松之木学園♥生徒会執行部
『澤田きゅん』
「はぁー。本当に大丈夫かな。私みたいなヘタレが説得係で……」
今は使われていない古びた第二校舎の前。ガタつく扉を開きながら不安な気持ちを拭うように独り言を呟く。物の見事にハズレくじを引いた次の日の朝。説得係に任命された私は澤田君に会うべく、彼のさぼりスポットである第二校舎の図書室に向かった。
情報通の用務員のオジサマから聞いた話によると、澤田君は親と仲が悪くて家にいるのがあまり好きじゃないらしい。だから学校じたいには意外と朝早くから来ている。今日も既に登校済みだと門の前に立っていた警備員のオジサマが教えてくれた。澤田君がいるなら、きっと誰も来ない“ココ”だろうって。
確かにココなら誰にも見つからない。隠れ家としては悪くないと思う。しかし、長年手入れされていない第二校舎は所々、床板が痛んでいて埃っぽい。薄暗いし、静かすぎるし、寒いし、廊下から見えるトイレなんて、まるでホラー映画のセットそのもの。今にも人間以外の何かが飛び出してきそう。

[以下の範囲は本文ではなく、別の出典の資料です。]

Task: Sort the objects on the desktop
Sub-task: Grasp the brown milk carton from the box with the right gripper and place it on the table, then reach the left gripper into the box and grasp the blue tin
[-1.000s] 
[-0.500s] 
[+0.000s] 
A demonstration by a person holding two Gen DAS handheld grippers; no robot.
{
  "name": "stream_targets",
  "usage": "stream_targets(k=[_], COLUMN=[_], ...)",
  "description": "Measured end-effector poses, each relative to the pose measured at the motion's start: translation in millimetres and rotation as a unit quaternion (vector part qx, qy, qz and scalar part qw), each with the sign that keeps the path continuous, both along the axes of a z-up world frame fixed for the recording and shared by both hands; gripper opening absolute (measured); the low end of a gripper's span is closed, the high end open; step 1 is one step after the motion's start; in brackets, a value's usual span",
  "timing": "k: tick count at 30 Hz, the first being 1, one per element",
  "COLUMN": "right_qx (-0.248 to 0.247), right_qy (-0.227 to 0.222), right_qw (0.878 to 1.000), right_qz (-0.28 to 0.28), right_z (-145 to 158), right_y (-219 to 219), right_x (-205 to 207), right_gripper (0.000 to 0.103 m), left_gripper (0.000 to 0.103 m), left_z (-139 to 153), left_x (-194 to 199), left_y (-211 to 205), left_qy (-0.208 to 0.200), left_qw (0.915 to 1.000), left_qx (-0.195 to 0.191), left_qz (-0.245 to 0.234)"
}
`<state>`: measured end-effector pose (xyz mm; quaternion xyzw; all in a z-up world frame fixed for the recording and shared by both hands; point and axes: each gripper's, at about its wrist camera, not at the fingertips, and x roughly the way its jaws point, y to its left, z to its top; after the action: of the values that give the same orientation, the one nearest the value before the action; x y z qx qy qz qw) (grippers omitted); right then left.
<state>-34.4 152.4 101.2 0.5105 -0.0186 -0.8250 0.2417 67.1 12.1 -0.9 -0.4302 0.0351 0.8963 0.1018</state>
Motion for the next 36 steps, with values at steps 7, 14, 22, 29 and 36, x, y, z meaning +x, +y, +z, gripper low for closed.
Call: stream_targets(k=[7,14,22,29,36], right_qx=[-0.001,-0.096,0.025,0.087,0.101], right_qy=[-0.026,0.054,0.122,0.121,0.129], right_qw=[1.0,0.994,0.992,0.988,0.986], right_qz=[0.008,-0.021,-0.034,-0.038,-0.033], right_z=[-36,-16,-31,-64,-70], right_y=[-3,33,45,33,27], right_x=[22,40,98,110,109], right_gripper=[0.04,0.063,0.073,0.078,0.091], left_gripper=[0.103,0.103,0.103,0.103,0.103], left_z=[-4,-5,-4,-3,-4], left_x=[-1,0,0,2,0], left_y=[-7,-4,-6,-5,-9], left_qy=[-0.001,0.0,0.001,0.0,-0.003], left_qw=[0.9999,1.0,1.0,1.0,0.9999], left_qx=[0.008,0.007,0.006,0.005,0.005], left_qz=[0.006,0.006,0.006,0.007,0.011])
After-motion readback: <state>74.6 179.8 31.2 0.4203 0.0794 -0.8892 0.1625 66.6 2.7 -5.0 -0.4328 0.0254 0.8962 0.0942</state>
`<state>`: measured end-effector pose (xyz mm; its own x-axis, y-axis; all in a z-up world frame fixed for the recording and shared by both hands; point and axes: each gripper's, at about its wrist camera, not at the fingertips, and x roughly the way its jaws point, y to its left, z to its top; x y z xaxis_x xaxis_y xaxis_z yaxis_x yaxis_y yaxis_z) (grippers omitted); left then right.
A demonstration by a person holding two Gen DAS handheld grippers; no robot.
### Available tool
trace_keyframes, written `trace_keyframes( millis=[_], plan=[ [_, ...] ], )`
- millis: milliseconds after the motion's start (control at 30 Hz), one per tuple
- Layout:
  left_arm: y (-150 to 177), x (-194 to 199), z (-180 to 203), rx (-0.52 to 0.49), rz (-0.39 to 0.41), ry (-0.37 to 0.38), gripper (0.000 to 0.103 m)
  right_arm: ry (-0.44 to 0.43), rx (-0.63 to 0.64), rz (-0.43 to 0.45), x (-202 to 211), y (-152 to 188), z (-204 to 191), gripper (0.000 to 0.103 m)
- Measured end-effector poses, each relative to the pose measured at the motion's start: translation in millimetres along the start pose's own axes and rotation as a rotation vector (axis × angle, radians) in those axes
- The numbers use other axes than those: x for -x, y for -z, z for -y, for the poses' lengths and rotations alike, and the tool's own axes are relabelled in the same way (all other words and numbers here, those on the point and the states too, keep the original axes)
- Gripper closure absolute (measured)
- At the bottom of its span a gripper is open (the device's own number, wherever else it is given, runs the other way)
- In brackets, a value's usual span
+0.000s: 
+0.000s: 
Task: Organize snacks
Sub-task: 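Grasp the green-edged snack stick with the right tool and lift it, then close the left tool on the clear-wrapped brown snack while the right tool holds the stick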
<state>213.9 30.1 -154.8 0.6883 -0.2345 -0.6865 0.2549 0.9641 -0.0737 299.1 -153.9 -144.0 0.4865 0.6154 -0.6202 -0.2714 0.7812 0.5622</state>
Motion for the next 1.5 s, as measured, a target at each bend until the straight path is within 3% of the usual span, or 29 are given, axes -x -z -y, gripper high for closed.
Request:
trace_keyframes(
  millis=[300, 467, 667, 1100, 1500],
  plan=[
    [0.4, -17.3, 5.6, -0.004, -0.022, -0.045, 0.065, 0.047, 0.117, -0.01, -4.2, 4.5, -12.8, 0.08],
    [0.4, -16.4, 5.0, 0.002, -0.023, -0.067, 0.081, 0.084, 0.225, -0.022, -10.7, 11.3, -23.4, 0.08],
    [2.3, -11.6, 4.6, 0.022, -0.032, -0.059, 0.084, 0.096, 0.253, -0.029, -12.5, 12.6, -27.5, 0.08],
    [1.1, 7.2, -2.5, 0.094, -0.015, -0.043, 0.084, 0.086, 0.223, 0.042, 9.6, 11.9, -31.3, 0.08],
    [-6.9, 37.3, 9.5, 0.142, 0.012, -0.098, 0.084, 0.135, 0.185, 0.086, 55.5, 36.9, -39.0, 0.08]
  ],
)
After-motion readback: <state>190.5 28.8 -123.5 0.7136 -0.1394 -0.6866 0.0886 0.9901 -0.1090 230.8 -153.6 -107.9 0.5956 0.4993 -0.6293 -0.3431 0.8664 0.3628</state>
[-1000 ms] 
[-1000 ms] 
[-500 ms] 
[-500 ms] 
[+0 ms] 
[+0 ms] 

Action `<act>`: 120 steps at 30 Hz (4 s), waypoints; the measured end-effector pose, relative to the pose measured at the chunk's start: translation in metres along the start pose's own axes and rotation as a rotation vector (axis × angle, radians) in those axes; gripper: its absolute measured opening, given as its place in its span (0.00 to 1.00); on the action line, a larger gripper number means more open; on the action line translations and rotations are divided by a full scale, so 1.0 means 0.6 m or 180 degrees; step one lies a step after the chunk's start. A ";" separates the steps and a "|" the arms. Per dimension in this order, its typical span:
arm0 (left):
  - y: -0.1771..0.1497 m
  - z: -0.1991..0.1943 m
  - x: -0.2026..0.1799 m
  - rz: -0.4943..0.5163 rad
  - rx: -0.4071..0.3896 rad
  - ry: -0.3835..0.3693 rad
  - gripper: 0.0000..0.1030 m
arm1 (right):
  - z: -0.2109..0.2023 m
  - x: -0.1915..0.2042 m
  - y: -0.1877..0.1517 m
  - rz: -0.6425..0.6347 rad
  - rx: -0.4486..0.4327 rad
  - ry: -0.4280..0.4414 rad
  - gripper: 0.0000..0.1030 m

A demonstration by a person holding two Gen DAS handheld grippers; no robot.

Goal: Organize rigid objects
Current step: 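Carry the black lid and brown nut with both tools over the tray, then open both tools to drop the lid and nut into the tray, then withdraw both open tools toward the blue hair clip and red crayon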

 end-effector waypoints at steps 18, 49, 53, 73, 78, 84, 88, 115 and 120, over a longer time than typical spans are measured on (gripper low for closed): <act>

嫌だわー。できることなら今すぐ任務をほっぽり出して外に出たい。しかし、ここへ来る前に向けられた皆の期待に満ち溢れた顔を思い出すと帰りづらい。特に校長にとって今の私は、思い詰めていたところにひょっこり現れた唯一の希望の光なのだと思うし。
「……ここか」
階段を上り、廊下を歩いて一番奥。二階の端っこに噂の図書室はあった。入口には鍵が掛かっておらず、開くとスルスルと滑りよく開いた。
中に入ってすぐ目に飛び込んできたのは、中身が空っぽの本棚とボロボロのカーテン。ぐるりと中を見渡せば横倒しになった古い本と空き缶とお菓子の箱。図書室独特の匂いと埃臭さが混ざって何とも形容しづらい匂いが鼻につく。
廃墟感が凄い。しかし、薄暗かった廊下とは違い、図書室の中は意外と明るかった。差し込んだ光の中に小さい埃が舞ってキラキラと輝いている。ポカポカしているし、お昼寝をしたら気持ち良さそう。まぁ、まずは掃除をしなきゃだけど。そう思いながら窓の方に足を進める。